Scan the records for the word "between". Return each line where it is found.

** Records provided follows **

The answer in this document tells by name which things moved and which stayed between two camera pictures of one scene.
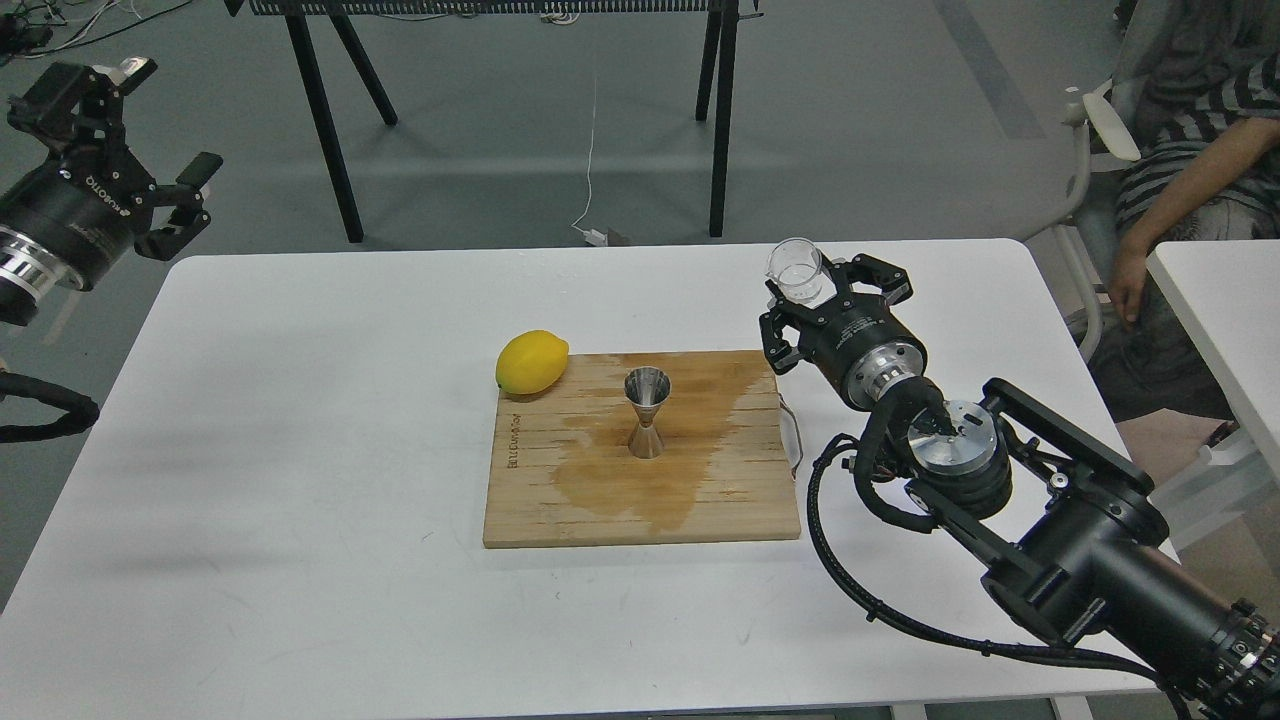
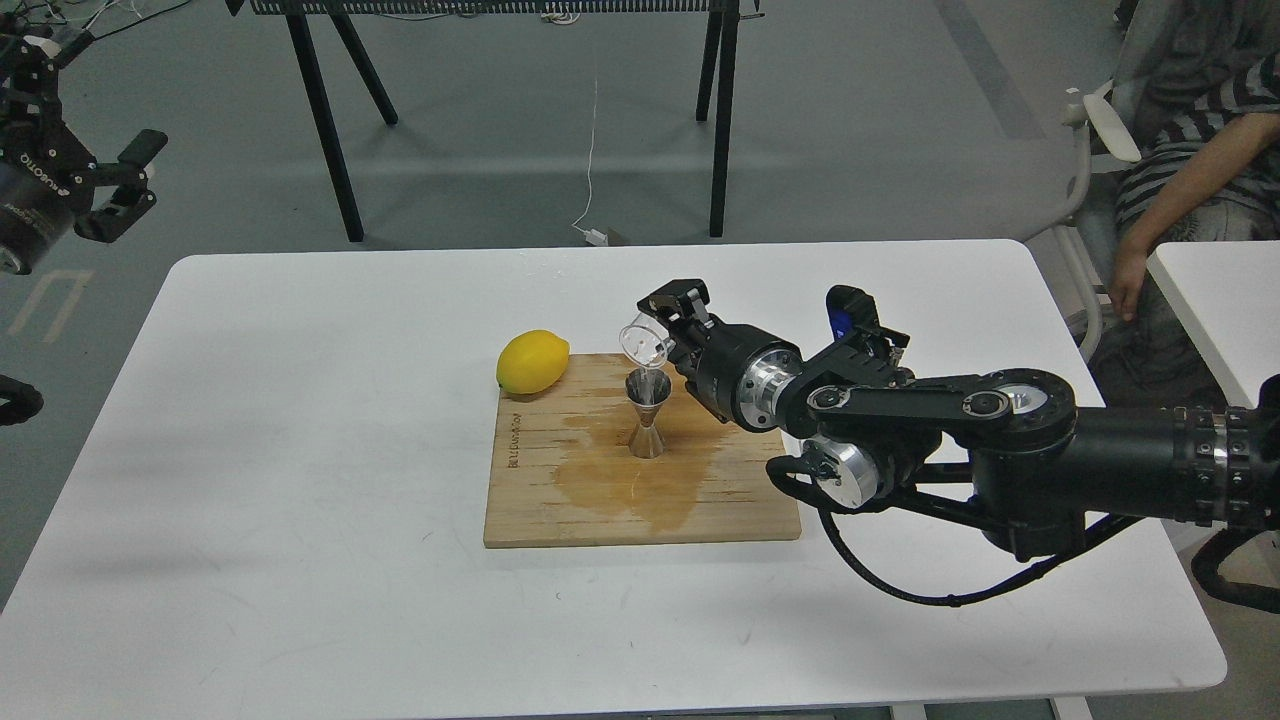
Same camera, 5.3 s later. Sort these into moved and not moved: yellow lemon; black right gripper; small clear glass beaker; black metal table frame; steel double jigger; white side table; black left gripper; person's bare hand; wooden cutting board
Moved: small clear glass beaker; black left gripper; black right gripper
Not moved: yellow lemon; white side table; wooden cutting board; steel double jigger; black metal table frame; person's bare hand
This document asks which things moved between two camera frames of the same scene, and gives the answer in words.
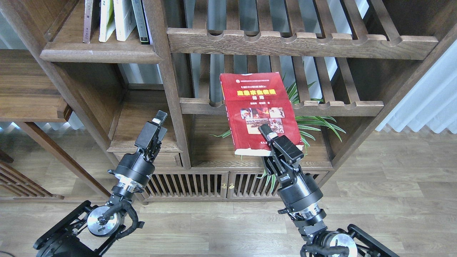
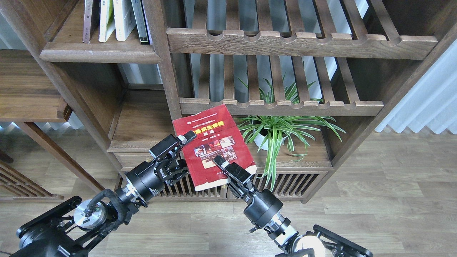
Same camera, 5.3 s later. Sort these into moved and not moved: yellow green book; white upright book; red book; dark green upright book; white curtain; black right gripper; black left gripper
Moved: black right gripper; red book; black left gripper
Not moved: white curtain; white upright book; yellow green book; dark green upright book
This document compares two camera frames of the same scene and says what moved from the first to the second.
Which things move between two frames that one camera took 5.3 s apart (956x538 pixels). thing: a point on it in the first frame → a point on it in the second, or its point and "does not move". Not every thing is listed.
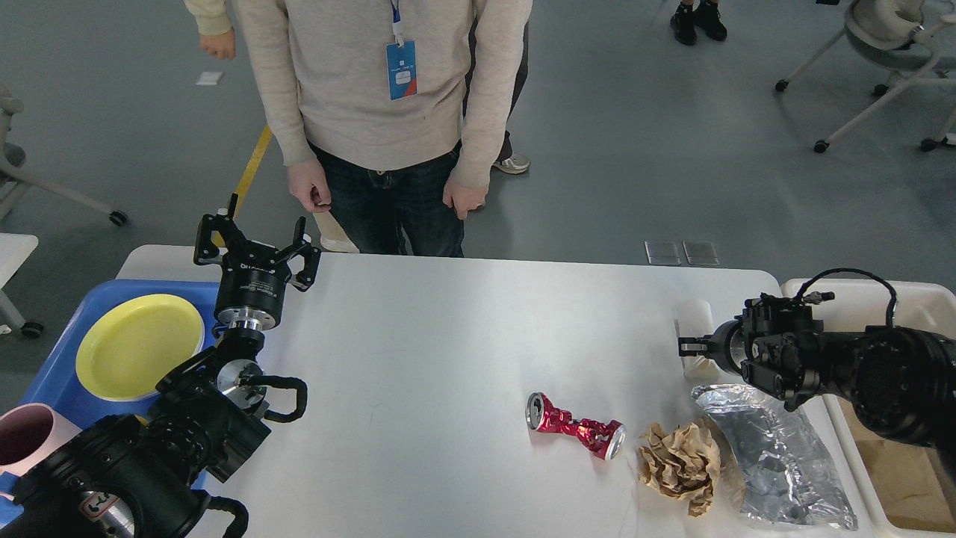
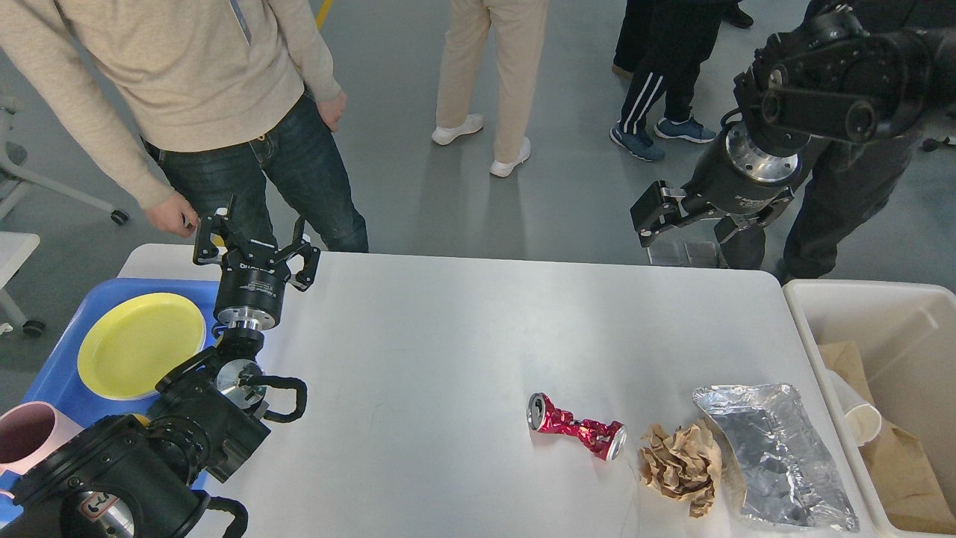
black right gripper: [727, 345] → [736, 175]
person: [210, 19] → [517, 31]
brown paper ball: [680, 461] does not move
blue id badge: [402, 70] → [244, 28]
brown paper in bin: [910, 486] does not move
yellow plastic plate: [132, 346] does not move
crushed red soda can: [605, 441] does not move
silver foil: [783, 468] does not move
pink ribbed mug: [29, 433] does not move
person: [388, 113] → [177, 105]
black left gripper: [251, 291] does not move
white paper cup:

** End of Records provided **

[Solution]
The answer in this document tells by name which things moved and which stayed between two camera pictures of one scene.
This document asks which things moved between two camera frames of the same scene, and gives the answer in words.
Which things move between two frames that one camera took 5.3 s apart (956x538 pixels). thing: a point on it in the first frame → a point on it in the second, or its point and "does not move". Not every thing is listed.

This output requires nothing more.